-- Opening Marker --

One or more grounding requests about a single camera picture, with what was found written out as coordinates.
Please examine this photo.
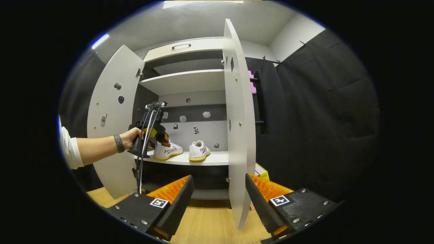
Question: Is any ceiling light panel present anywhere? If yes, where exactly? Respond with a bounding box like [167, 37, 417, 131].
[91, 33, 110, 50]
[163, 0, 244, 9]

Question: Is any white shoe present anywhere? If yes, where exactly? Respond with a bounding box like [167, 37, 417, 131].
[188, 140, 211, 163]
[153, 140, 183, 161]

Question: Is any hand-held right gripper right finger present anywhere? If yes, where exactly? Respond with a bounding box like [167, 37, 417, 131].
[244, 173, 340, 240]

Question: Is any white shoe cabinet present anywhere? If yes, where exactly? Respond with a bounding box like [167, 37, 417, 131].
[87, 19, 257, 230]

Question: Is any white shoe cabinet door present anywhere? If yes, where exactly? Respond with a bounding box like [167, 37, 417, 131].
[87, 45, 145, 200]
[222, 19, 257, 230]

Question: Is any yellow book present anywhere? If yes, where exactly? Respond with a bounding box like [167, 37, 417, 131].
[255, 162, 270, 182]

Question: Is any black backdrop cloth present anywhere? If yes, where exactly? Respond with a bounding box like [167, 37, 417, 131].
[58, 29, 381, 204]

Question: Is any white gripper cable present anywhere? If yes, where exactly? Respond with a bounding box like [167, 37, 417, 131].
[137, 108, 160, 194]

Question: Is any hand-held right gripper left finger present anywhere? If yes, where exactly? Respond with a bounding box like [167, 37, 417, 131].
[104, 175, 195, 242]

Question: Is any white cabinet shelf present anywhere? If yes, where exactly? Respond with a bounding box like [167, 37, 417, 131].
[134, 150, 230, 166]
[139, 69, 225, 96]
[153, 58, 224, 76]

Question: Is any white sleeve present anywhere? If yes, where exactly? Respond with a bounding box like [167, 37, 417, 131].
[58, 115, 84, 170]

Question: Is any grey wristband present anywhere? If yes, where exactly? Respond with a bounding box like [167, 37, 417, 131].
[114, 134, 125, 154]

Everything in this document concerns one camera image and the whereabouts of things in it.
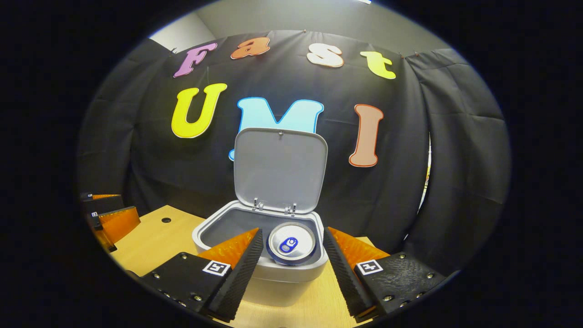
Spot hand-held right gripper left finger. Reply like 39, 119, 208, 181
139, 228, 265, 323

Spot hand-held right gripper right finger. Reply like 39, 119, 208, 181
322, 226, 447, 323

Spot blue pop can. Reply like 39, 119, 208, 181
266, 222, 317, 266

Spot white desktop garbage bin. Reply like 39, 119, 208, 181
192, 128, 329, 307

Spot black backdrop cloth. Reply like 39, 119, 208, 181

-- Closing Marker --

> **WHAT TO DO**: Lines in the data that hold "this" must be located and copied.

> **THE COMPLETED TASK**:
Please examine this photo.
Everything in this document concerns one camera image and the whereabouts of things in it.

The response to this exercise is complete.